Abstract

The use of Cell Saver blood during revision hip arthroplasty has many benefits, both medical and economic. After a review of the current literature, to our knowledge, no case of metallic debris has been reported in the blood after complete treatment with the Haemonetics Cell Saver (Braintree, MA) and appropriate filter system. A case of total hip revision of a loose, cemented acetabular component with a commercially pure titanium metal backing and a titanium alloy plasma-spray textured surface was undertaken. The titanium alloy femoral component was not visibly loose and was not revised. The joint lining tissues were black. Throughout the procedure, the operative site was suctioned with a double-lumen heparinized catheter that delivered blood and other materials to a Haemonetics Cell Saver 3 Plus. The reservoir and filter unit used were the compatible Bentley BCR-3500 (Baxter, Irvine, CA), a system capable of filtering particulates down to 20 μm. Prior to infusion of the salvaged blood, many large black clumps of material were observed mixed in the blood.
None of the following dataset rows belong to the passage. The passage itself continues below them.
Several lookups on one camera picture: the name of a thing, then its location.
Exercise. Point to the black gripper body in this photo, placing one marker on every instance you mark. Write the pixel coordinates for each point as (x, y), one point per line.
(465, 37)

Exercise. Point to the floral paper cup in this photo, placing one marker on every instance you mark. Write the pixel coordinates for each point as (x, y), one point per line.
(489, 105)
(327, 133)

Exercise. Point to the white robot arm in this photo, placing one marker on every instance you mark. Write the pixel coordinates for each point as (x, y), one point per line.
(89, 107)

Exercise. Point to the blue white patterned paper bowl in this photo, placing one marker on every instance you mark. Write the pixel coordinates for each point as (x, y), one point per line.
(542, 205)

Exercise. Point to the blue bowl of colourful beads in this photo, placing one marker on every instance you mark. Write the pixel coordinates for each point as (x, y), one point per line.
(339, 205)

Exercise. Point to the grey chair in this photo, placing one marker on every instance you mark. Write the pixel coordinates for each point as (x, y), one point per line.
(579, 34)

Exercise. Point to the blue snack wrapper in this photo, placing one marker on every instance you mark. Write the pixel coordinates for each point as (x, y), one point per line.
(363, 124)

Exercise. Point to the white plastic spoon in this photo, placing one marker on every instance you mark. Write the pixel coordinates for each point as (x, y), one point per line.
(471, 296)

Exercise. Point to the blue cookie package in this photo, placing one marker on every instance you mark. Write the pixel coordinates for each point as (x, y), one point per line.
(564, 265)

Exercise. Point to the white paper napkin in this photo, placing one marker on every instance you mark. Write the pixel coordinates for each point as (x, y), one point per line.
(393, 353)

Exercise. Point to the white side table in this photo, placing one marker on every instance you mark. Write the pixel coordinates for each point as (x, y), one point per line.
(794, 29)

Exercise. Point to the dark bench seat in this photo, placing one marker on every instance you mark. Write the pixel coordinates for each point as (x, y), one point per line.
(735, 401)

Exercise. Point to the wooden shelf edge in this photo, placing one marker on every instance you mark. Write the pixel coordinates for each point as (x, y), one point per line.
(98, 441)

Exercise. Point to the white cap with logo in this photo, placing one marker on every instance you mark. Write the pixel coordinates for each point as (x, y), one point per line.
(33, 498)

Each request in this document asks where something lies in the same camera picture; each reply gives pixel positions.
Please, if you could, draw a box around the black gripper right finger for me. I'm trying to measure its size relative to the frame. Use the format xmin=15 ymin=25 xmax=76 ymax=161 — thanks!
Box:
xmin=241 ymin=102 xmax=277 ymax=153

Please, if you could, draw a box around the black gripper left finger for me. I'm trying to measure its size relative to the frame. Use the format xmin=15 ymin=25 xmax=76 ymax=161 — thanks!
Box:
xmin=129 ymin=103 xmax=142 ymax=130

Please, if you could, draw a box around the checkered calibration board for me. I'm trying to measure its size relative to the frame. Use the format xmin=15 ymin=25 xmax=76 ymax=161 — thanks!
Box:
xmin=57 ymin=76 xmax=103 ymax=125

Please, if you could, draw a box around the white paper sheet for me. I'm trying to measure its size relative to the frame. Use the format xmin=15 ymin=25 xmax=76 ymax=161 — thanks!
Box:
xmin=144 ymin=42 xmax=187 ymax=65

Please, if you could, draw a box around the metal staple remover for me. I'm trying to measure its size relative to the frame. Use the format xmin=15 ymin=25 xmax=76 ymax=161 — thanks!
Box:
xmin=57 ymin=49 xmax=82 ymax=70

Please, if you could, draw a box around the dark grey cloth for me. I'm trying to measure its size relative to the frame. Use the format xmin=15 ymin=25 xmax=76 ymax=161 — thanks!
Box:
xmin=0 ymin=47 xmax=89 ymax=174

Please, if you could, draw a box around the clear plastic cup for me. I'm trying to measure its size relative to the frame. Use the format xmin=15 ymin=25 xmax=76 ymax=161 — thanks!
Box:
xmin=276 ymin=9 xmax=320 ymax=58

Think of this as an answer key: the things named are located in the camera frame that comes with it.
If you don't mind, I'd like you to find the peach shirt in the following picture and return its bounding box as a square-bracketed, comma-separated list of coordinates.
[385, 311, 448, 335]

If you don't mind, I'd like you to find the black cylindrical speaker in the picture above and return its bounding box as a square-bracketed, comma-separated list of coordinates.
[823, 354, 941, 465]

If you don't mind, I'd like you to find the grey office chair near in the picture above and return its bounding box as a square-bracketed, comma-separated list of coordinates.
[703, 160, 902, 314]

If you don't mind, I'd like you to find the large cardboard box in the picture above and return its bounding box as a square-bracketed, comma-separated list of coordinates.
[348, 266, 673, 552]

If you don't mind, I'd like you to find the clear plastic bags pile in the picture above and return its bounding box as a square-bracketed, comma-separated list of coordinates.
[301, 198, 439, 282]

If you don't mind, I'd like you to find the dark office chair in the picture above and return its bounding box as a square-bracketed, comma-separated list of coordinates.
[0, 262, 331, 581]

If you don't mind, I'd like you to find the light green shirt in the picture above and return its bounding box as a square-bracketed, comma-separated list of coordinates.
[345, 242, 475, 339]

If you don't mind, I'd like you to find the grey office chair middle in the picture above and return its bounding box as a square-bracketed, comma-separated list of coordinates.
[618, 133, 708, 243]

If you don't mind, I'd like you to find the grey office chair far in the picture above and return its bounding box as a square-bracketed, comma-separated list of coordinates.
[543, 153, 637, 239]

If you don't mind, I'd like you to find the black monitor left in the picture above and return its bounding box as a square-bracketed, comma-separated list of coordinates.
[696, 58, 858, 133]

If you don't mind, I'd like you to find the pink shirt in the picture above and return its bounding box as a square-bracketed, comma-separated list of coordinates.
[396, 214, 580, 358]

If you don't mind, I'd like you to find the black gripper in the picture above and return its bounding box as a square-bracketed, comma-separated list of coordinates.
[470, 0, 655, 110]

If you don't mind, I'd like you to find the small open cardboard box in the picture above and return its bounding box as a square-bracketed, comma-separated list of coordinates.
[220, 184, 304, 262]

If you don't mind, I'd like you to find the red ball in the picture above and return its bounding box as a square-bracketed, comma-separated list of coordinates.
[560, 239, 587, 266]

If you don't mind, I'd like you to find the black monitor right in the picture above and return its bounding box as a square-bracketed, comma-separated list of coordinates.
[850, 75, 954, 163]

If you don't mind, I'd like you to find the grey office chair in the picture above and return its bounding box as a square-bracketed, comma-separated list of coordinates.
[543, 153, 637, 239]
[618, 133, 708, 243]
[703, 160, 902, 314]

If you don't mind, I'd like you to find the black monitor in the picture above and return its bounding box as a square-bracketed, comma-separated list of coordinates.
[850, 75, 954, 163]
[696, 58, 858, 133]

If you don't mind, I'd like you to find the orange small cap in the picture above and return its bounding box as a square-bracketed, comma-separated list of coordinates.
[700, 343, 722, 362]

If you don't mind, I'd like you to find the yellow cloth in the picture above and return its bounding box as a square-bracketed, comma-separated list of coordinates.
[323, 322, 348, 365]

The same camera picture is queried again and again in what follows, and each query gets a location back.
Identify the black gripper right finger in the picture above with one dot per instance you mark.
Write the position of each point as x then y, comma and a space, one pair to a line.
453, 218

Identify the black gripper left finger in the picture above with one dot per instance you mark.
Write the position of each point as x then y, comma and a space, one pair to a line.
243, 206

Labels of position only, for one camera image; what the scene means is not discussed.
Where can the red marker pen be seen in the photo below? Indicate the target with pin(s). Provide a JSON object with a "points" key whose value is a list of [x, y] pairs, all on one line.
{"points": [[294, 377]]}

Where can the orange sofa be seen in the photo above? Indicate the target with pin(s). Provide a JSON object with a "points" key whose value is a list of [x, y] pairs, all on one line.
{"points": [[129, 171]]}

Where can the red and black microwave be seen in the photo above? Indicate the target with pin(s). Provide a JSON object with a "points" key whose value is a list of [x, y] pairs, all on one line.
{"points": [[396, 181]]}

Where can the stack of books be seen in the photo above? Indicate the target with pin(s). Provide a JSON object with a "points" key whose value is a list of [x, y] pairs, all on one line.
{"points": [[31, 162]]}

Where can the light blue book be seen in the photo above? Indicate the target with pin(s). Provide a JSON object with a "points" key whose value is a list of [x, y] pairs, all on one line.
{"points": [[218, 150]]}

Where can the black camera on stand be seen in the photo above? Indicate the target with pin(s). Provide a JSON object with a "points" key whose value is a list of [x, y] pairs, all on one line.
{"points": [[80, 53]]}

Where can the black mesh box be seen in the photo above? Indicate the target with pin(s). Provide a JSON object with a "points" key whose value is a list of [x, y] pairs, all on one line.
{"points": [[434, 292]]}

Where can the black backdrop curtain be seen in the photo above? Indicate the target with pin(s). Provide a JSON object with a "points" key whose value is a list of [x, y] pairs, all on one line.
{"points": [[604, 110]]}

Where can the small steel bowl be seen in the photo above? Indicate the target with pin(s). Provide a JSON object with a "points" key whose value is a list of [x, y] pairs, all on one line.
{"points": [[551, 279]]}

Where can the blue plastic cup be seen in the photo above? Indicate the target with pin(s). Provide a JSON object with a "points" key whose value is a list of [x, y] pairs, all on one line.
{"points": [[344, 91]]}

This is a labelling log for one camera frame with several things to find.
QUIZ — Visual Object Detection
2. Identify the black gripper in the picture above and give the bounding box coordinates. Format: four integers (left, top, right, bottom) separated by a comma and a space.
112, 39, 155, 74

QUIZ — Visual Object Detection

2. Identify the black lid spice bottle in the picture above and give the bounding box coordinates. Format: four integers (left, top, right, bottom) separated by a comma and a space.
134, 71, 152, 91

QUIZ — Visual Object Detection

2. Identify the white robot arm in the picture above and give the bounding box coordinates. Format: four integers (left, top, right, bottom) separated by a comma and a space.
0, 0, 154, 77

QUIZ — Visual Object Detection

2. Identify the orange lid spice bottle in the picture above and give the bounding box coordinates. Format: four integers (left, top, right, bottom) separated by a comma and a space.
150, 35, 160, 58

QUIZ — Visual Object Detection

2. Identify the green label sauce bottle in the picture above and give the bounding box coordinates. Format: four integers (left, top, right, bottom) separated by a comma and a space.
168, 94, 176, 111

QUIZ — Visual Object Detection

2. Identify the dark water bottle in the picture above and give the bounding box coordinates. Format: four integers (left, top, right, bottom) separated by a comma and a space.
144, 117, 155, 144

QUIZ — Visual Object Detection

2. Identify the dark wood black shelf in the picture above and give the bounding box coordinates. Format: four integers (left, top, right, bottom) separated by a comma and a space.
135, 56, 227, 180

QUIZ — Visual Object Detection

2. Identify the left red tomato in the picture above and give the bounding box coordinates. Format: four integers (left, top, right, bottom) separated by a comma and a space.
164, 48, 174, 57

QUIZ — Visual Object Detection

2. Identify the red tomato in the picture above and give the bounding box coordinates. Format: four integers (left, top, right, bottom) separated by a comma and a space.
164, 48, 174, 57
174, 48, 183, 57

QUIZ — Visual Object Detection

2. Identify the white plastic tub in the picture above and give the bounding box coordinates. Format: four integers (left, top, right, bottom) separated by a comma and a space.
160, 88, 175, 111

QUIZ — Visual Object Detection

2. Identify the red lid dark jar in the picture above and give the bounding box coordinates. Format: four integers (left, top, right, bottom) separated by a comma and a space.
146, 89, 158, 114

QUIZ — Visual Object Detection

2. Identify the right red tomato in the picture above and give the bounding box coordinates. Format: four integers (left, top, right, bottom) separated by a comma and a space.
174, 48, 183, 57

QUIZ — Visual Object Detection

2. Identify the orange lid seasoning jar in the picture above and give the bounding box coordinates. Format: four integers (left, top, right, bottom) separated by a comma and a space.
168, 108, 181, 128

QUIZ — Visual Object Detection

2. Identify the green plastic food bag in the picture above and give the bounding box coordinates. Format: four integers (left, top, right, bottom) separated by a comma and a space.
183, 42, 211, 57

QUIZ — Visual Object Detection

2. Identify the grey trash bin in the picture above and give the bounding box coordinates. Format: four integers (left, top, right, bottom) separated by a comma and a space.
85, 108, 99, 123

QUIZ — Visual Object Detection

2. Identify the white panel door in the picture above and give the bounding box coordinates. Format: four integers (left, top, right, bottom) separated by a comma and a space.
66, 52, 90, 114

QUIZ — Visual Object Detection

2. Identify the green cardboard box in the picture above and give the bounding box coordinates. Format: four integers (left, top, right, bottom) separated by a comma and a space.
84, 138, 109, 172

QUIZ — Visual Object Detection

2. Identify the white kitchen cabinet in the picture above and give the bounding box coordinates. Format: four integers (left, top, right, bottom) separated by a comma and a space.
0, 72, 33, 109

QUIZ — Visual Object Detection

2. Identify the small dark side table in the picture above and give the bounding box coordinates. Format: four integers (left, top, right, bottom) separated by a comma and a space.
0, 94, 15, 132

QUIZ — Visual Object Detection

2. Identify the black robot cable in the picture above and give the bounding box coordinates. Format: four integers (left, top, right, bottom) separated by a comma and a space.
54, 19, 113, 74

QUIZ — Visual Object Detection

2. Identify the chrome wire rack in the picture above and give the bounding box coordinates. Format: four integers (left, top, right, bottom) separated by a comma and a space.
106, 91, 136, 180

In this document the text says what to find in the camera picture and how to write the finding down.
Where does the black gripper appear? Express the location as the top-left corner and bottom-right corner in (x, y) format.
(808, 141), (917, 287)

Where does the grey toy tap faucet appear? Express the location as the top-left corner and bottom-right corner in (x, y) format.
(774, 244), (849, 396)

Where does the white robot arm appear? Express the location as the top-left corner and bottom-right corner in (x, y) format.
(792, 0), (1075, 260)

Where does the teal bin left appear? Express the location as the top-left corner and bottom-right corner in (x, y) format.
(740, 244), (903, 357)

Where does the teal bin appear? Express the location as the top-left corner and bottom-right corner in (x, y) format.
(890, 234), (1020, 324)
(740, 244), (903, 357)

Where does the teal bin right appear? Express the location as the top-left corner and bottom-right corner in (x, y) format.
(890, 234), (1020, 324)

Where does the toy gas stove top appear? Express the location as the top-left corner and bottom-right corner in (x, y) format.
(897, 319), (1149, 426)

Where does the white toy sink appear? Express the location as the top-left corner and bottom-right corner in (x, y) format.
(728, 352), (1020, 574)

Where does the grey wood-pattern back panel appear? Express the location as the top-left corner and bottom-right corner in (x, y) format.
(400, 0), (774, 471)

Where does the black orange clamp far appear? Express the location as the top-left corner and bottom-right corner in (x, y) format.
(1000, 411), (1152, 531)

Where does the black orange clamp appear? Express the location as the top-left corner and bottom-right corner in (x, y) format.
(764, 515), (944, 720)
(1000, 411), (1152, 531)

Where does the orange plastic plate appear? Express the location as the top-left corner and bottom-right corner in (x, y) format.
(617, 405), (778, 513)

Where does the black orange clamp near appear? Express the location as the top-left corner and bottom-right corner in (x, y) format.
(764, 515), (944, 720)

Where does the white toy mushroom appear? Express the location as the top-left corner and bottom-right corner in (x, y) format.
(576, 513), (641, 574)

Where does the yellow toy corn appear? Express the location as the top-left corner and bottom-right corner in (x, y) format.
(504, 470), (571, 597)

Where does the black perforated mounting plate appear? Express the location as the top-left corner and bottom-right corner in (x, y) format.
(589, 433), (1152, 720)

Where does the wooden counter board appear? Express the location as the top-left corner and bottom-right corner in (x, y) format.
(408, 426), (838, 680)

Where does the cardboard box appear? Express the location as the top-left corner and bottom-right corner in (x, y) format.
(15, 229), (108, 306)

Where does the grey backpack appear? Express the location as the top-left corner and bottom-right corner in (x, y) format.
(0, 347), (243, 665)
Some measured 10 × 5 × 5 mm and could easily be seen macroscopically. Light microscopy demonstrated red blood cells with intermixed neutrophils, and black foreign material scattered as separate particles and within the cytoplasm of the scattered histiocytes. Energy dispersive analysis of the black material confirmed the composition as primarily titanium with minute quantities of copper, iron, phosphorous, and sulfer. A scanning electron photomicrograph of one of the specimens demonstrated a large conglomerate, approximately 2,000 μm in diameter, composed primarily of titanium and organic material. No malfunction in the Cell Saver machine, defects in the Cell Saver disposable components, or defects in the Bentley reservoir and filter were identified. In this case, if the individual titanium fragments did not aggregate into grossly visible particles, the contaminant likely would not have been discovered. Use of the Cell Saver in tissues with gross metallosis is not a reported contraindication. The authors suggest careful observation of the Cell Saver during the portion of revision surgery dealing with grossly blackened tissues in order to avoid aggregates of titanium as encountered in this case. Further, the authors now use a second suction not attached to the Cell Saver when grossly blackened tissues are encountered.